### Task to complete
From the records below, copy each line that has the word "wire" in it.

(Records drawn from a dataset)
------------------------------------------------------------

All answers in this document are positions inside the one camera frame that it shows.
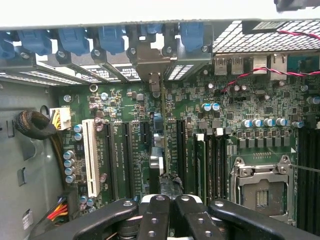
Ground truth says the black sleeved power cable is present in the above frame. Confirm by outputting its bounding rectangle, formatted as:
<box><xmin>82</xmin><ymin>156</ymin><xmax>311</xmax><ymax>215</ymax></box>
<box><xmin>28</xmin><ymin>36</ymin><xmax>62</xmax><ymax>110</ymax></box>
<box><xmin>14</xmin><ymin>111</ymin><xmax>66</xmax><ymax>176</ymax></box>

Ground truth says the white pci expansion slot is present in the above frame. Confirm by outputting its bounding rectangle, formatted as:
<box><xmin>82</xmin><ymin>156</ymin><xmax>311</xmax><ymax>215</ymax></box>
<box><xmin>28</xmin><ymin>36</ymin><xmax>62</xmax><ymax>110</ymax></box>
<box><xmin>81</xmin><ymin>119</ymin><xmax>100</xmax><ymax>198</ymax></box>

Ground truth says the red black twisted wire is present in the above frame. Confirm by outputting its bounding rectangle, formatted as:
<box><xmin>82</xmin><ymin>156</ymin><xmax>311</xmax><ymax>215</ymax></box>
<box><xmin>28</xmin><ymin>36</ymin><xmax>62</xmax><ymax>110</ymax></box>
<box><xmin>221</xmin><ymin>29</ymin><xmax>320</xmax><ymax>94</ymax></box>

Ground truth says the green motherboard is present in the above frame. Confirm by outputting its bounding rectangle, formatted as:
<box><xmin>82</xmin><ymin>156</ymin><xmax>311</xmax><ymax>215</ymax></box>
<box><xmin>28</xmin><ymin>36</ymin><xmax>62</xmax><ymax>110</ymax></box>
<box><xmin>51</xmin><ymin>53</ymin><xmax>320</xmax><ymax>240</ymax></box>

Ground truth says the blue slot retention clip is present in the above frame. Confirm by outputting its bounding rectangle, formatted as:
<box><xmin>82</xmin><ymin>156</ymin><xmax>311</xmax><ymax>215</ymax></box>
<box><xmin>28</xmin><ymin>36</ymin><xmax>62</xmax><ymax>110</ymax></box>
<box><xmin>0</xmin><ymin>37</ymin><xmax>15</xmax><ymax>60</ymax></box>
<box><xmin>140</xmin><ymin>23</ymin><xmax>163</xmax><ymax>36</ymax></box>
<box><xmin>17</xmin><ymin>29</ymin><xmax>53</xmax><ymax>56</ymax></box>
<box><xmin>98</xmin><ymin>26</ymin><xmax>125</xmax><ymax>56</ymax></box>
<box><xmin>58</xmin><ymin>27</ymin><xmax>90</xmax><ymax>57</ymax></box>
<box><xmin>179</xmin><ymin>22</ymin><xmax>204</xmax><ymax>50</ymax></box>

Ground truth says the multicolour power wire bundle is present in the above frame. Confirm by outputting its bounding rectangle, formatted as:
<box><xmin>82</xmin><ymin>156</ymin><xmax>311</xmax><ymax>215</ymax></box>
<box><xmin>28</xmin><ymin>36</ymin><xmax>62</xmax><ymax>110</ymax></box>
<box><xmin>46</xmin><ymin>197</ymin><xmax>70</xmax><ymax>223</ymax></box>

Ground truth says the black ram slot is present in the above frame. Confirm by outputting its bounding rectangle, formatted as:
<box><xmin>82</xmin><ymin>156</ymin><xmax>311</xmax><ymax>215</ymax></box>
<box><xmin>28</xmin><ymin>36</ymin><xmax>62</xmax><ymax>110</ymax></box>
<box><xmin>220</xmin><ymin>134</ymin><xmax>228</xmax><ymax>201</ymax></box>
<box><xmin>298</xmin><ymin>127</ymin><xmax>306</xmax><ymax>227</ymax></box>
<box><xmin>213</xmin><ymin>134</ymin><xmax>221</xmax><ymax>201</ymax></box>
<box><xmin>207</xmin><ymin>134</ymin><xmax>214</xmax><ymax>201</ymax></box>
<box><xmin>306</xmin><ymin>127</ymin><xmax>313</xmax><ymax>227</ymax></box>
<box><xmin>313</xmin><ymin>127</ymin><xmax>320</xmax><ymax>227</ymax></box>

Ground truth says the black open pc case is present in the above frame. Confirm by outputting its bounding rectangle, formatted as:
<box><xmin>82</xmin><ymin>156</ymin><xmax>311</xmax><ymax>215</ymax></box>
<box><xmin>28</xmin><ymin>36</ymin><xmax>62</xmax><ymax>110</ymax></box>
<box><xmin>0</xmin><ymin>17</ymin><xmax>320</xmax><ymax>240</ymax></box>

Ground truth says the white power connector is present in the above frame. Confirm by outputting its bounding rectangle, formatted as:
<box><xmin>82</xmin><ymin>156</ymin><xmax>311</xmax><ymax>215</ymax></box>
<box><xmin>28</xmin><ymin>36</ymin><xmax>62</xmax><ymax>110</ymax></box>
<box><xmin>49</xmin><ymin>107</ymin><xmax>72</xmax><ymax>131</ymax></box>

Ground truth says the metal cpu socket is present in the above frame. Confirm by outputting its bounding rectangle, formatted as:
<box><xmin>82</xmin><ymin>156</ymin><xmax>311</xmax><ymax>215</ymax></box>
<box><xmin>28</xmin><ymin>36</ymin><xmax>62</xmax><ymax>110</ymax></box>
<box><xmin>229</xmin><ymin>154</ymin><xmax>295</xmax><ymax>225</ymax></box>

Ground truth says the black long expansion slot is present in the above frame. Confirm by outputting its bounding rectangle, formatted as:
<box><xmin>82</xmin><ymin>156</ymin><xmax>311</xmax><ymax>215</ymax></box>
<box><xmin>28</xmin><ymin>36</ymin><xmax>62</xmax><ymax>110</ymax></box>
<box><xmin>104</xmin><ymin>123</ymin><xmax>116</xmax><ymax>200</ymax></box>
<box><xmin>175</xmin><ymin>119</ymin><xmax>188</xmax><ymax>186</ymax></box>
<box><xmin>121</xmin><ymin>122</ymin><xmax>135</xmax><ymax>198</ymax></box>

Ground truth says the thin metal locking lever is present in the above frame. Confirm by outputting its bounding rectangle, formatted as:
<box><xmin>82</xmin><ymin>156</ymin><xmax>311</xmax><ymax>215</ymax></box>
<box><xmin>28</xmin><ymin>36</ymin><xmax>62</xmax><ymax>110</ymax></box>
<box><xmin>289</xmin><ymin>163</ymin><xmax>320</xmax><ymax>173</ymax></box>

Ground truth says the black short expansion slot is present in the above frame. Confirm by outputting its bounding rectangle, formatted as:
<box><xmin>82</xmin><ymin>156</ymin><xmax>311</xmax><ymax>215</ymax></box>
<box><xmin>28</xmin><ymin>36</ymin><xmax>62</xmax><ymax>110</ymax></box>
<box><xmin>139</xmin><ymin>121</ymin><xmax>150</xmax><ymax>144</ymax></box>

------------------------------------------------------------

### Result of this task
Ground truth says the red black twisted wire is present in the above frame. Confirm by outputting its bounding rectangle, formatted as:
Ground truth says the multicolour power wire bundle is present in the above frame. Confirm by outputting its bounding rectangle, formatted as:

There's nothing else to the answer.